DATASET SECTION: Begin

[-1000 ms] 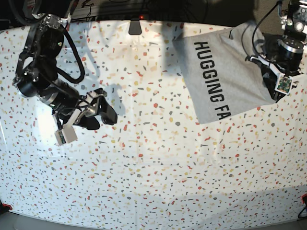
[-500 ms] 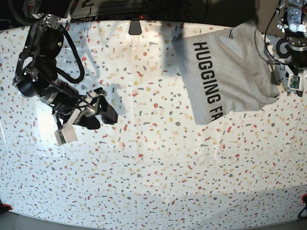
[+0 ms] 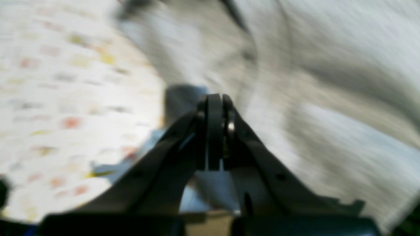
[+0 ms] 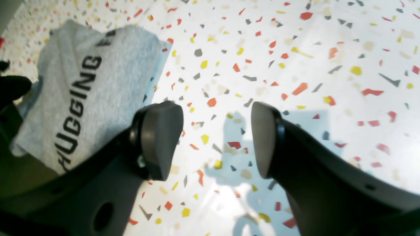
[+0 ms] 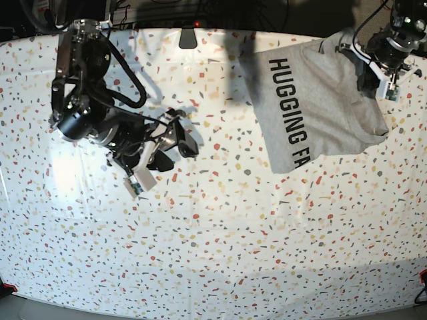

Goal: Fold the T-shirt properly
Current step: 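Grasp the folded shirt's corners with both grippers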

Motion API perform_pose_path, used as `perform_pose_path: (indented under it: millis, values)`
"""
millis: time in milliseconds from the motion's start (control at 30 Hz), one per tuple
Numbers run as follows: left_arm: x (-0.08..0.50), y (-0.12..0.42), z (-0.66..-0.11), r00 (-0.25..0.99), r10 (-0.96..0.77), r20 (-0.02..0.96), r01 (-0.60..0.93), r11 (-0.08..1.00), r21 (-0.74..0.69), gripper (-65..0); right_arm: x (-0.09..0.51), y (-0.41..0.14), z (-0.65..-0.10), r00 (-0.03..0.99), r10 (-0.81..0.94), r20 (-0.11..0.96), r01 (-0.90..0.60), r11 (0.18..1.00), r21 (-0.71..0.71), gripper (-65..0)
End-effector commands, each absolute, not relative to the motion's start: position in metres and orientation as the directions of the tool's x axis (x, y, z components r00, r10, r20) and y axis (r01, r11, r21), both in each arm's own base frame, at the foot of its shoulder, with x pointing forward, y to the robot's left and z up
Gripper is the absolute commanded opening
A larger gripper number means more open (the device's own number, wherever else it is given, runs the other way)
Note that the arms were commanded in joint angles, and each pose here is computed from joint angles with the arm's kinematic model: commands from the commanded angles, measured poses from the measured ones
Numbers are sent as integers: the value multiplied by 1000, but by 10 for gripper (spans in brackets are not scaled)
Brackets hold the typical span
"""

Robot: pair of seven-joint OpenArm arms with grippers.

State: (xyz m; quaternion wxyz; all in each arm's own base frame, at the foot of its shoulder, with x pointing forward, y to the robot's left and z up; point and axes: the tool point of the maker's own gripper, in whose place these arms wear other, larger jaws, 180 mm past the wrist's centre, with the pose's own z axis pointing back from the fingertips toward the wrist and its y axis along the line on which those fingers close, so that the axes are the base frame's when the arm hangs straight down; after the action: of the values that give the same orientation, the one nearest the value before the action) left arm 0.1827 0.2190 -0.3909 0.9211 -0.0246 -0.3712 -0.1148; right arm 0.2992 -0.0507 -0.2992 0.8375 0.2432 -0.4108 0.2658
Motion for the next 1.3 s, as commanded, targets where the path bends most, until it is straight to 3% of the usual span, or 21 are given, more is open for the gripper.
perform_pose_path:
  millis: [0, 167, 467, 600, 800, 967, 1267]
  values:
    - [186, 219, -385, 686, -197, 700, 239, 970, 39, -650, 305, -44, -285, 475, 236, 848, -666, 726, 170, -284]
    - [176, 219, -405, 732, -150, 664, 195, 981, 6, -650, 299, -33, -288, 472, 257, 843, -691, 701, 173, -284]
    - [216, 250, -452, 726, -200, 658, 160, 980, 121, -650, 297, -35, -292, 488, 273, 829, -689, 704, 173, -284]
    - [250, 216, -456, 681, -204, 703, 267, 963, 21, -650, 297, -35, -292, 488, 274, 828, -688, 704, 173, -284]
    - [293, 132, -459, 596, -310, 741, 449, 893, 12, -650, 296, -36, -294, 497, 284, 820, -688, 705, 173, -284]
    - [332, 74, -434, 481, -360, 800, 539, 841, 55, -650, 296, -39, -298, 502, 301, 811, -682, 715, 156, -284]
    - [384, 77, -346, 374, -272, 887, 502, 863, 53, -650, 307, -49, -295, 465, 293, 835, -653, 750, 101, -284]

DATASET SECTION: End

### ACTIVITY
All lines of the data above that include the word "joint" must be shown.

### REPLY TO THE EXERCISE
Note that the arms were commanded in joint angles, and each pose here is computed from joint angles with the arm's kinematic model: commands from the commanded angles, measured poses from the measured ones
Robot: pair of seven-joint OpenArm arms with grippers.

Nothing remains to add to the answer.